Il y a ces gestes que l’on fait à demi consciemment, telle parfois l’ouverture d’un livre ou quelque autre mouvement à peine choisi, et qui produisent des découvertes, des coïncidences heureuses. Est-ce ce que l’on appelle de la sérendipité ? Le hasard, oui, mais un hasard inspiré et non simplement mathématique.

     Le matérialisme physique ne peut reconnaître le hasard inspiré, ce serait contraire à son intime conviction. Mais si l’on découvre que ce matérialisme est rationnellement indéfendable parce qu’il ignore le principe de causalité dans le mouvement général du cosmos, de la physique, de la chimie, de la biologie, on peut cesser d’y croire aveuglément et passer outre à son négationnisme, à son refus du psychisme inhérent à toute matière.

     Peut-être les hasards merveilleux de l’existence quotidienne où l’on se sent guidé, protégé parfois, peuvent-ils ranimer en nous la vieille croyance aux esprits, aux anges gardiens, aux ancêtres veillant sur leur descendance. Même si l’on ne parvient pas à une certitude scientifique, physique, et cela se comprend en stricte logique, on peut s’ouvrir comme par intuition à cette présence active, la reconnaître, y mettre sa complaisance et s’en réjouir de la joie en l’autre.

     Cette présence participe de la présence de l’Éternel « dans le secret » (Matthieu 6, 4), dans l’intimité inaccessible de l’Éternel Amour présent à toutes choses. (Noter que cette présence partout et nulle part est mentionnée tout à côté du « Notre Père qui êtes aux cieux », expression mashal de l’Amour Éternel dans le non-espace.

 

Et si et quand les particules

communiquant au non-espace

narguant les points et les virgules

nous livraient quelques autres faces

de ce monde où tout s’articule ?

 

Et puis sur quelle porte s’ouvre

dans l’inconnu qui nous échappe

où les ancêtres se découvrent

avec ceux que l’on appelle anges

cet univers que rien ne prouve

 

mais que les peuples de la terre

depuis des temps où la mémoire

dans la nuit du passé se perd

connaissent sans nos écritoires

dans leur endroit et leur envers ?

 

dans le silence du silence

peut-être pouvons-nous apprendre

à connaître ce dont nos sens

ordinaires cherchant à prendre

ne peuvent saisir que l’absence.

 

Loin des musiques des images

dont la foule nous presse et tue

pouvons-nous tenter sans courage

et patience l’esprit têtu

la rencontre de tous les âges ?

 

Cette présence reconnue

des particules qui échappent

au visage et rejoignent nues

des sœurs aussitôt qui les happent

ouvre une porte à l’inconnu.

 

 

 

 

 

 

 

 

 

  

24 mars 2017

Dans l’Amour-Agapè, le rapport de l’universalité avec l’identité est équivalemment le rapport de l’égalité avec la différence.

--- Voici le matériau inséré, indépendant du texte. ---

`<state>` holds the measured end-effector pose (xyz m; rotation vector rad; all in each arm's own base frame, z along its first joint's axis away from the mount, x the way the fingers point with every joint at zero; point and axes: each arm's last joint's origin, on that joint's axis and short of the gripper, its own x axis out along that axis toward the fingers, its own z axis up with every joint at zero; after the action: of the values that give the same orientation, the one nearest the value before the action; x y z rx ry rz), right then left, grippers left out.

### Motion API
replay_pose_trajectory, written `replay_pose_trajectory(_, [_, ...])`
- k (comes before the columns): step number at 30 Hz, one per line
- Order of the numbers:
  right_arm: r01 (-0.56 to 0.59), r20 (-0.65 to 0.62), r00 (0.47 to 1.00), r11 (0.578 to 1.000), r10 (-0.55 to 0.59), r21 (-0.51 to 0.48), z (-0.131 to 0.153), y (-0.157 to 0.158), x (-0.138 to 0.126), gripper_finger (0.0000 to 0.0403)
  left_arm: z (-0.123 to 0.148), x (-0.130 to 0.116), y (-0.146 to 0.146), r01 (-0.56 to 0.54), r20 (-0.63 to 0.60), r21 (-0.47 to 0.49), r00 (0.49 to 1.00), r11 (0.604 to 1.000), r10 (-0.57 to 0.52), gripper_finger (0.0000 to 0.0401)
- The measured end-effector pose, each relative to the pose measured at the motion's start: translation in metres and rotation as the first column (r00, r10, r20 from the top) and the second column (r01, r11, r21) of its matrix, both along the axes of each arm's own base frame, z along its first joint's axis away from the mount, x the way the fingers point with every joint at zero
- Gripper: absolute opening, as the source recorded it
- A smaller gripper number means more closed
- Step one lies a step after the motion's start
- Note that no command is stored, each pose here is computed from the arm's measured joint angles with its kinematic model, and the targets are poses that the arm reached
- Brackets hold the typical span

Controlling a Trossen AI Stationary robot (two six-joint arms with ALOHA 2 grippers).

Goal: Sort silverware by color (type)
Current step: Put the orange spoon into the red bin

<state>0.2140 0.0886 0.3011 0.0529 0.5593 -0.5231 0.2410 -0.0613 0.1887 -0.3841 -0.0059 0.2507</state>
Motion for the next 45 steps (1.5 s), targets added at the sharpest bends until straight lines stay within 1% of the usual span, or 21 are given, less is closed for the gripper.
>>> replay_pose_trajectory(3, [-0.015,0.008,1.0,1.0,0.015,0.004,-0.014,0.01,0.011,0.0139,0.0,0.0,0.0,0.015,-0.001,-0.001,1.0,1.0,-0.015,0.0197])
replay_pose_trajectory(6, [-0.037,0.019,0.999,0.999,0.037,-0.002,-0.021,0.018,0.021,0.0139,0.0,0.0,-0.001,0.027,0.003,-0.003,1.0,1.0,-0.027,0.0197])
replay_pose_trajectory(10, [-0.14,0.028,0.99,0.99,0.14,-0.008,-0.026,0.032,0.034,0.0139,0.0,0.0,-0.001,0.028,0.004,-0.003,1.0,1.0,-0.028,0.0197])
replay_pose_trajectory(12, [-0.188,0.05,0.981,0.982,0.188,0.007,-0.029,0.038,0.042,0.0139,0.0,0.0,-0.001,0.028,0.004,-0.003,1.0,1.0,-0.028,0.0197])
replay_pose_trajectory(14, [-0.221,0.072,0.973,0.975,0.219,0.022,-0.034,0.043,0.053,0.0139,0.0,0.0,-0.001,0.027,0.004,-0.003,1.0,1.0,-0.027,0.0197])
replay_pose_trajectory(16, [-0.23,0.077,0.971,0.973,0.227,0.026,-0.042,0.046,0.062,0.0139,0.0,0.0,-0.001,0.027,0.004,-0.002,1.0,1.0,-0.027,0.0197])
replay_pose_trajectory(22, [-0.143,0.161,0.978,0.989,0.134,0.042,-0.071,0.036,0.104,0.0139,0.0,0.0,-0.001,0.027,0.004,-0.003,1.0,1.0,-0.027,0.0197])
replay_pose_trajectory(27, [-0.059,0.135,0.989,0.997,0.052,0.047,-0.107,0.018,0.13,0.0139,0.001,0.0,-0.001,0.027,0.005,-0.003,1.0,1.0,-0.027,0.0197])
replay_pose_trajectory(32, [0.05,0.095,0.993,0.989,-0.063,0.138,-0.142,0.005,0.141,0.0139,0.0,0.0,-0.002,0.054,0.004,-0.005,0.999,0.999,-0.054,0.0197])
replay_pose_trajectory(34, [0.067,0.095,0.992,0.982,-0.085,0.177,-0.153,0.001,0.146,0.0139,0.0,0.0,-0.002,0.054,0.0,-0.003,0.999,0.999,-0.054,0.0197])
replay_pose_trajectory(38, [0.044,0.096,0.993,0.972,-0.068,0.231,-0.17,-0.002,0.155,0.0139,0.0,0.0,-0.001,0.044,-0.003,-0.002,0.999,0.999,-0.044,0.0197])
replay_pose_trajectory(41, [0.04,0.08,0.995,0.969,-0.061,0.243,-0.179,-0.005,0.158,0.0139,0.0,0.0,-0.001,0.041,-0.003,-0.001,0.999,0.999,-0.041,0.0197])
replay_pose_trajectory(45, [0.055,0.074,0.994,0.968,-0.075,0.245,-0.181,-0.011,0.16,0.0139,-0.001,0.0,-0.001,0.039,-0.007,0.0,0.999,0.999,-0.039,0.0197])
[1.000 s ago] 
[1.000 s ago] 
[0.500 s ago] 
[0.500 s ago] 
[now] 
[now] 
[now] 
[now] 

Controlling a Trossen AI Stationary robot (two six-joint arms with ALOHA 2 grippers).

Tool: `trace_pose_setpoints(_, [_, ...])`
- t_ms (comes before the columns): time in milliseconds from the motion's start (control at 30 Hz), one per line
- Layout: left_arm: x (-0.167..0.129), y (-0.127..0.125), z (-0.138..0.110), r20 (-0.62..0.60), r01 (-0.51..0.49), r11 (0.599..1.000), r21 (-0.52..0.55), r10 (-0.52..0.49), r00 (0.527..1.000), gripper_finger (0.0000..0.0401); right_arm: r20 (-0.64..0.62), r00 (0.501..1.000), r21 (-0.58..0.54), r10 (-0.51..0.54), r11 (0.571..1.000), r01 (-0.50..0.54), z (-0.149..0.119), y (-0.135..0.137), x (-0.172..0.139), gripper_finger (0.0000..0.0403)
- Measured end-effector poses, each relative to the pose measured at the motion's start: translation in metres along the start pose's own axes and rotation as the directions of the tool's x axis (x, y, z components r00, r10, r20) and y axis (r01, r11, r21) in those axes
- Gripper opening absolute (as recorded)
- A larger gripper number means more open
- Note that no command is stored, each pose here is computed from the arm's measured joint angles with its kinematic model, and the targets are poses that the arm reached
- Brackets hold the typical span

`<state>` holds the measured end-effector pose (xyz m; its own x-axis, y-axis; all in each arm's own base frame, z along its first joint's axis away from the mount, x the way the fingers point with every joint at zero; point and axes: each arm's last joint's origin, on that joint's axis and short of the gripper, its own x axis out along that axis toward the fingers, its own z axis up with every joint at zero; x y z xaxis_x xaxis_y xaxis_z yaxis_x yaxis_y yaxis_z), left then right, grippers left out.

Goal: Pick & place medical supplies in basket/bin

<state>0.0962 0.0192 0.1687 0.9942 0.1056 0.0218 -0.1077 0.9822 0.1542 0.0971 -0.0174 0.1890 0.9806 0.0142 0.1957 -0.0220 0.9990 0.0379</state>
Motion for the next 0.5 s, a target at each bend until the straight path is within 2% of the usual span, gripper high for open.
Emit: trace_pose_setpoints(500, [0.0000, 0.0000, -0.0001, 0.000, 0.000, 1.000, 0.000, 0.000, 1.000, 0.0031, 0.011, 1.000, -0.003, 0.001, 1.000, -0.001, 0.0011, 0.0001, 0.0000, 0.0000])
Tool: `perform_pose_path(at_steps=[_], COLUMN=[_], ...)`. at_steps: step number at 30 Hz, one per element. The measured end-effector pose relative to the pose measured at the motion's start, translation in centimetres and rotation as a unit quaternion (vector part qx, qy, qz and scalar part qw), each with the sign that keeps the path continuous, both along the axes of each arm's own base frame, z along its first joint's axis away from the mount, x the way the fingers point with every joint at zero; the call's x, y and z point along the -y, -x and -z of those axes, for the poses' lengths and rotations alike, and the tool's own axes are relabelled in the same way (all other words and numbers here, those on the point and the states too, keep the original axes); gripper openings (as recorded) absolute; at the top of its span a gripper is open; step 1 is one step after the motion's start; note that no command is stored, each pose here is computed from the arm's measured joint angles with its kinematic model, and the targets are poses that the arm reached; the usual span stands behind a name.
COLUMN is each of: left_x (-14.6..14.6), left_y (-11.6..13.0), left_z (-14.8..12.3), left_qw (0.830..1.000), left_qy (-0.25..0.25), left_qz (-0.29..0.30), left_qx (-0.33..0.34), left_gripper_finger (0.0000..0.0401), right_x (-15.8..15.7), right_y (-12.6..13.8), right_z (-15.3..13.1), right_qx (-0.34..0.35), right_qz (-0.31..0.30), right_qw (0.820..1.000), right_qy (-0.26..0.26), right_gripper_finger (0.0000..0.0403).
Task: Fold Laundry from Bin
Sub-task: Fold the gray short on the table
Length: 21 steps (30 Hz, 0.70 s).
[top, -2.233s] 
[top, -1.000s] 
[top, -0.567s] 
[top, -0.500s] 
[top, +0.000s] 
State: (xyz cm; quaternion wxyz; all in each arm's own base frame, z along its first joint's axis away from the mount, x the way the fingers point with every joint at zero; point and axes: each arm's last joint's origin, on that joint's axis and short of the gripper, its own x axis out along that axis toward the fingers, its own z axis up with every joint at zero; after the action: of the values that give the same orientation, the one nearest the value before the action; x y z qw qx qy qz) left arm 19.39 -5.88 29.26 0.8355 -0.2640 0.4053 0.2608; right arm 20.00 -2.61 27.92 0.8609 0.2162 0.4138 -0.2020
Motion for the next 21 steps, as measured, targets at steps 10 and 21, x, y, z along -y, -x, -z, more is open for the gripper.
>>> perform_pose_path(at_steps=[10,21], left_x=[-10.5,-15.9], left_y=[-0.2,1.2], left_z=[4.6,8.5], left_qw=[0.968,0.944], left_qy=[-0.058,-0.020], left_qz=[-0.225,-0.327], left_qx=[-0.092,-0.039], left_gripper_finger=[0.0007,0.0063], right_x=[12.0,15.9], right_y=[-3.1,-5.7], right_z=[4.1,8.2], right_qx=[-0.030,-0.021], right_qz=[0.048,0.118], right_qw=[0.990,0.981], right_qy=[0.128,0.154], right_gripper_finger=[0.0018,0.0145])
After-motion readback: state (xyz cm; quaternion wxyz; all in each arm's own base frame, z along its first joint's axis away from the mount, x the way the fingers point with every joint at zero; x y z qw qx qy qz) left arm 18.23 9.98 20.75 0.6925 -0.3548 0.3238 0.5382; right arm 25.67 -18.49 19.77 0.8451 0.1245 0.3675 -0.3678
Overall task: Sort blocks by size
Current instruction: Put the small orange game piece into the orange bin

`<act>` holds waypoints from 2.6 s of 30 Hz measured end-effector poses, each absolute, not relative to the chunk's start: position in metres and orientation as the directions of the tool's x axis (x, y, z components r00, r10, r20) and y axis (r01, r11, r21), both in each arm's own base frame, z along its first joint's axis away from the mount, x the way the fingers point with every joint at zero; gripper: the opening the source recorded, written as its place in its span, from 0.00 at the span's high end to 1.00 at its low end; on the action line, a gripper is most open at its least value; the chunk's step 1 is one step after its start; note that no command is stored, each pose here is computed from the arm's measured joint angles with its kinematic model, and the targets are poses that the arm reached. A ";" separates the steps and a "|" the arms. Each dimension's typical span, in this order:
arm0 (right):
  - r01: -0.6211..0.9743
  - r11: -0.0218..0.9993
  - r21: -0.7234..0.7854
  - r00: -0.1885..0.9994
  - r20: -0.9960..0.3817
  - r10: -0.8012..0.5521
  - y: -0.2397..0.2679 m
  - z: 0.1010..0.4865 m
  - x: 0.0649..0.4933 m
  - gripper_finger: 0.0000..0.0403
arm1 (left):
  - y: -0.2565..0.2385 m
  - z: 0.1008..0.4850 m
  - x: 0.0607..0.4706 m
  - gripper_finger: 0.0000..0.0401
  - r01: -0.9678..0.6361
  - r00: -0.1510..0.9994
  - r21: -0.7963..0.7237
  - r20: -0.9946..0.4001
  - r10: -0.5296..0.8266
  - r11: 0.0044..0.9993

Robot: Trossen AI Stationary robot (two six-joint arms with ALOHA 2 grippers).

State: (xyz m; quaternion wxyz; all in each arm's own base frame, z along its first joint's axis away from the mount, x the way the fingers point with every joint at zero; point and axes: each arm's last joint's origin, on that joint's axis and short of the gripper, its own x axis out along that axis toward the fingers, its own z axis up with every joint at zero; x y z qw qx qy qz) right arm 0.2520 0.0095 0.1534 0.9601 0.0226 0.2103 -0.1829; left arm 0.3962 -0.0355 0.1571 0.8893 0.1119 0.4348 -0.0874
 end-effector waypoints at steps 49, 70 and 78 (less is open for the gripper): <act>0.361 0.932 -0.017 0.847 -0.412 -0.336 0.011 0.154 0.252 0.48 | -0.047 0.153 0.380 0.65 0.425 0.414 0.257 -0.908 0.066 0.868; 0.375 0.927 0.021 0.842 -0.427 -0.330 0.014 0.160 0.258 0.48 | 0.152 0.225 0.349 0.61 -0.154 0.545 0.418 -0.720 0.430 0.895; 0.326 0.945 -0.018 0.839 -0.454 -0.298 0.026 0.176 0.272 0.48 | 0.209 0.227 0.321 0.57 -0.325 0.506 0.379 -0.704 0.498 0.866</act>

      Le « ni Juif, ni Grec, ni homme ni femme » de Paul (Galates 3, 28) insiste sur l’égalité, à juste titre dans nos sociétés culturellement et sexuellement inégalitaires. Il invite au respect et à la considération mutuelle de toute les personnes humaines. Paul cependant fait par ailleurs, dans son mashal du corps, la promotion de la diversité nécessaire des rôles autant que de leur unité dans l’Amour : « un corps a de nombreux membres, mais mêmes si ces membres sont nombreux, ils forment un seul corps. Ainsi en est-il du Christ… » Et il poursuit en parlant de pied, de main, d’oreille, d’œil, de nez, qui ont tous besoin les uns des autres dans le corps. Et puis, si certains de ces « membres » paraissent « moins honorables », il reçoivent « davantage d’honneur… » (I Corinthiens 12, 12-31). Ainsi les derniers sont les premiers, les moins biens lotis selon la chair sont les mieux respectés et chéris selon l’esprit.

     Paul passe ensuite du mashal de la réalité physique à une application à l’Église avec ses apôtres, ses prophètes, ses catéchistes, ses thaumaturges, ses aides, ses administrateurs, ses interprètes… On peut sans doute établir une hiérarchie parmi ces « membres », mais l’essentiel est évidemment l’Amour, qui donne égale valeur à tous dans l’indifférence de leur rôle. Il faut relire le chapitre 13 avec l’enthousiasme de Paul et insister sur cette affirmation centrale : « si je n’ai pas l’Amour, je ne suis rien  (13, 2).

     Le secret de cette égalité dans la différence ? « Vous avez tous bu le même et unique Esprit » (12, 13). L’Esprit de l’Amour.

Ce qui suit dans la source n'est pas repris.